I am a 3rd year PhD student and I've already passed my PhD candidacy, but I am not at all satisfied with the degree of training I've received throughout my PhD. I had a stellar undergrad and was offered direct entry into several PhD programs, but I don't think I really knew my subject well enough at the end of my undergrad to be a really successful PhD student. I expected that any lab I'd join would provide an environment where I could learn the routines necessary to complete a research project.

The lab I joined has never had a postdoc and has usually had only 2-3 grad students at any given time, and equipment has invariably been broken. As a result, I haven't had a lot of opportunities to learn from those around me. It seems that it's expected that I learn in a highly independent manner. Somehow, the other students seem to have managed to pull that off, but it appears to be a struggle for them, and it really isn't working for me.

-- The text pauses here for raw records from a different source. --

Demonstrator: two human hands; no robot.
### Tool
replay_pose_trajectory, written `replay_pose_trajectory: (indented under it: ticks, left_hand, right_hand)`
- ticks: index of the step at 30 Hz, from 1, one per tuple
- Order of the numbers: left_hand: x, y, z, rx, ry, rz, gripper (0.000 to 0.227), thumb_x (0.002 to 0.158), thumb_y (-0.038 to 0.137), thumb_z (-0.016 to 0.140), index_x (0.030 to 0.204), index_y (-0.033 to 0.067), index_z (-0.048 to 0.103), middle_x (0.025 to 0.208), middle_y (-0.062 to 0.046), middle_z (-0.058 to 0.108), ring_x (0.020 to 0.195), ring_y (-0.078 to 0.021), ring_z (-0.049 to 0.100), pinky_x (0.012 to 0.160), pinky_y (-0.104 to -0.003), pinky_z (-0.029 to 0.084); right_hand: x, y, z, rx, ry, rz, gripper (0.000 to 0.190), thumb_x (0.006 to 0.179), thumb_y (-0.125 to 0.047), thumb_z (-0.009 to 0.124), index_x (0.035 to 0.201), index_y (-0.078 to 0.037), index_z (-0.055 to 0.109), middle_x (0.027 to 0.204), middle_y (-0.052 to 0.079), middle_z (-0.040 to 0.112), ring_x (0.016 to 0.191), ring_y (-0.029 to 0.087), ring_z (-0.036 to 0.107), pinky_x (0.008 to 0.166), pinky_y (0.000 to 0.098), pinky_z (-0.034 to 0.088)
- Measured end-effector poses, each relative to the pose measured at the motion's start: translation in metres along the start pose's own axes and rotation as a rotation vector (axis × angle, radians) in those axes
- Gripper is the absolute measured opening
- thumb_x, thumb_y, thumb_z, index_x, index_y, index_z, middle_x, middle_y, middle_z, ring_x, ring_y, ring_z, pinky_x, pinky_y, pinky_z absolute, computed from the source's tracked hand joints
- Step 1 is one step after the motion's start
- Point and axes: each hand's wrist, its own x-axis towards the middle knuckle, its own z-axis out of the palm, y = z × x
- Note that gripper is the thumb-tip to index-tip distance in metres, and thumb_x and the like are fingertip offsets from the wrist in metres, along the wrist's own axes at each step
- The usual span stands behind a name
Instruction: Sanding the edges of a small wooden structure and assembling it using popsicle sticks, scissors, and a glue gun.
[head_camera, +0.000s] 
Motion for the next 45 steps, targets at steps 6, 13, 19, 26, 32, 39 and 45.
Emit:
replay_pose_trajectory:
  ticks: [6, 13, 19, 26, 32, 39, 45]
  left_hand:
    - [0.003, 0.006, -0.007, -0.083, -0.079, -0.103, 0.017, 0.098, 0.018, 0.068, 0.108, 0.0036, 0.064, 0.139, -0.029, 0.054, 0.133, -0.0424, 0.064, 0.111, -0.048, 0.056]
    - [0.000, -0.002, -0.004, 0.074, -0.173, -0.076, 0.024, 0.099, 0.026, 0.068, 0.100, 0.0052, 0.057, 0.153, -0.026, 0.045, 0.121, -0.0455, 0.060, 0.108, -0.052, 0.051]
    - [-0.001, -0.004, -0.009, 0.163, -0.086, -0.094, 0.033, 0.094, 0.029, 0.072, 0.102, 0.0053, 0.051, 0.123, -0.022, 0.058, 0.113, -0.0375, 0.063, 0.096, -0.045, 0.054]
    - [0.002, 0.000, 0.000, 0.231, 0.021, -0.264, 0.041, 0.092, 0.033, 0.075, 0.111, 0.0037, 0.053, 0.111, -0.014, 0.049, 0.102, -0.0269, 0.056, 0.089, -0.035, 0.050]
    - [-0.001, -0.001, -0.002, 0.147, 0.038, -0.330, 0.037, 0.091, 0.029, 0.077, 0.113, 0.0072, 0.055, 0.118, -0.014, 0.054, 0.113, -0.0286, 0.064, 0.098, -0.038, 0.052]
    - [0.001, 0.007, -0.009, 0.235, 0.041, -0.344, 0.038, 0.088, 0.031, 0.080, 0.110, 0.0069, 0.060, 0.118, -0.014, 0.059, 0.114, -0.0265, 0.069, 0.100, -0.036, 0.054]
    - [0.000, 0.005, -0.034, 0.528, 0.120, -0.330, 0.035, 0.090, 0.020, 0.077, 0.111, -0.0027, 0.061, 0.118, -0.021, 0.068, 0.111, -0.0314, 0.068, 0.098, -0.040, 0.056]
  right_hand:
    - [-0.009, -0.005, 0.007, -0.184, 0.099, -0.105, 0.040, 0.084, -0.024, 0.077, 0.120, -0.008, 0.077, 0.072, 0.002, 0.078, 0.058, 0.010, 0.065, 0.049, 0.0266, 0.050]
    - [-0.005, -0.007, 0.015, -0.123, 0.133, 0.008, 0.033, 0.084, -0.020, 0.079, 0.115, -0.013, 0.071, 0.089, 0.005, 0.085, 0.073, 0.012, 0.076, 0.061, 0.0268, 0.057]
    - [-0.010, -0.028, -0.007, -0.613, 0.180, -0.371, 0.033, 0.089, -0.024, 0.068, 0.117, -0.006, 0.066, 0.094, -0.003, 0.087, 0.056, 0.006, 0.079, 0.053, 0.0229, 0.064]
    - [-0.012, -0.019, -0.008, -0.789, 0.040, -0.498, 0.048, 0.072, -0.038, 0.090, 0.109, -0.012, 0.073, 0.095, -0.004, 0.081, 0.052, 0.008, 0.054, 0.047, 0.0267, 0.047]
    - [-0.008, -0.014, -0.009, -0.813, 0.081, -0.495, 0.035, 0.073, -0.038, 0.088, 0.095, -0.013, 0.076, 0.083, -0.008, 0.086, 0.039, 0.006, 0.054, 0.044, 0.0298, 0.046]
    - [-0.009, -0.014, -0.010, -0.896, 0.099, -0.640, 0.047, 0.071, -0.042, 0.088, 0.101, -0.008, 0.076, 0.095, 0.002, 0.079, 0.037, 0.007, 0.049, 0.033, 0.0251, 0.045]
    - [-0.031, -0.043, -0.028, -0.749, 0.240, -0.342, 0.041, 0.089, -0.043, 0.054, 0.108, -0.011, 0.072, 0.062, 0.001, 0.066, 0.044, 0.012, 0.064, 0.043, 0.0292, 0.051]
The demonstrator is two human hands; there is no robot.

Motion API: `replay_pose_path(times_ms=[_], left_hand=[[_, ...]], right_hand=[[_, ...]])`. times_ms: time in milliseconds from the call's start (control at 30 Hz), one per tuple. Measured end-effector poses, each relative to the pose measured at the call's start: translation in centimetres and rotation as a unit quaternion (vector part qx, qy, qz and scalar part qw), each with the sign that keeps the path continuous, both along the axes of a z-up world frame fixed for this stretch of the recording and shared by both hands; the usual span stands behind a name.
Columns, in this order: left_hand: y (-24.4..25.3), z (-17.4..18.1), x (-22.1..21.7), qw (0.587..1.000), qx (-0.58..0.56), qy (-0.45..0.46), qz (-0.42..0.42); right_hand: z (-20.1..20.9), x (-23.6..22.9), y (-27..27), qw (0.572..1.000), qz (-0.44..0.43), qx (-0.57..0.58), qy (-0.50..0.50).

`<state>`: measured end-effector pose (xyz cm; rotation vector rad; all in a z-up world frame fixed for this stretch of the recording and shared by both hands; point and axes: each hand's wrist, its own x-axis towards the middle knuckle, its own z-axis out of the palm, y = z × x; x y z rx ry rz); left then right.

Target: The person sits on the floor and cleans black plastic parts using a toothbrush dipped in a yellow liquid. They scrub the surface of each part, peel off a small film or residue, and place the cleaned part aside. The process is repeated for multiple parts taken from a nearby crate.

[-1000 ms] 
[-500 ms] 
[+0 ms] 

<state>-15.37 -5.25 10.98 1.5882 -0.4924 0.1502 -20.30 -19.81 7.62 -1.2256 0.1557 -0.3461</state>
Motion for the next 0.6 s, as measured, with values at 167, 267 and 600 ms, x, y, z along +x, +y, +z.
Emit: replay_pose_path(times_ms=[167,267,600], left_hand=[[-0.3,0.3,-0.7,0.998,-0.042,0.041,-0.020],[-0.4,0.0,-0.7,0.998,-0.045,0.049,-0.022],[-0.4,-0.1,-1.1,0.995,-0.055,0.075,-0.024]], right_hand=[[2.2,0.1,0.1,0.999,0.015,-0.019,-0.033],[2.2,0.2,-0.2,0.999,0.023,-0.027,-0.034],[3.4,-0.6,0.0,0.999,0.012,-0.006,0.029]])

Luckily, I got one high impact publication early on in my PhD, but after that I changed research topics, and I haven't made a lot of progress on my new topic. There seem to be so many obstacles to accomplishing my tasks, both in terms of lab equipment and my personal level of knowledge, that it is very difficult to make any headway on my project. After talking to some friends who went into different labs, I am pretty confident that the lab is the problem. I think I could publish one more paper within a year or two and I suspect they'd let me graduate, but I am worried that I just won't know enough to be an effective postdoc. As far as I understand it, postdocs are expected to be able to set up quickly, figure everything out, and put together a whole project mostly independently. I think the basic problem I've faced is that I arrived with a BSc and was treated like someone with a PhD.

Now I am faced with a decision: do I push through and get the diploma, or do I try to transfer to another lab/school with a better learning environment? Is such a thing even really possible this deep into a PhD program?

  • 1
    "equipment has invariably been broken." That's normal. Jun 2, 2022 at 1:03
  • @Potatoman I relate so much. I wish I could change labs but for me it's hard to find labs which provide enough attention to train up the student; candidates are huge in number; and it requires a very complicated referral process from current superviser who is unlikely to support this.
    – user156798
    Jun 2, 2022 at 3:25

1 Answer 1


It's possible, and it happens more frequently than you might think. The main disadvantage to you is that your PhD will probably take longer since you will need to build up competence in a new area. But, you may not finish at all if you stay with a lab where you are unhappy. Depending on where you are and the funding situation, taking longer to finish the degree may or may not be possible. Another important hurdle you will have to climb is finding a new advisor willing to take you on. Because you know the professors and the professors know you (at least to some level), and because it involves less administrative overhead, it is probably easier to stay within the same school instead of applying to a new school, if the funding is there. But, that's not to say you shouldn't apply to other programs, especially if you have a specific person or group in mind.

  • actually, my hope wasn't to transfer to a new area. The lab I was thinking of applying to is just a way better version of my current lab. The research area is quite similar, it's just they have a full staff and good funding. In my current situation, I'm running out of scholarship funding soon, due to having had 2 years of time wasted while our lab moved universities during the pandemic, and I'll soon be dependent on my PI for funding.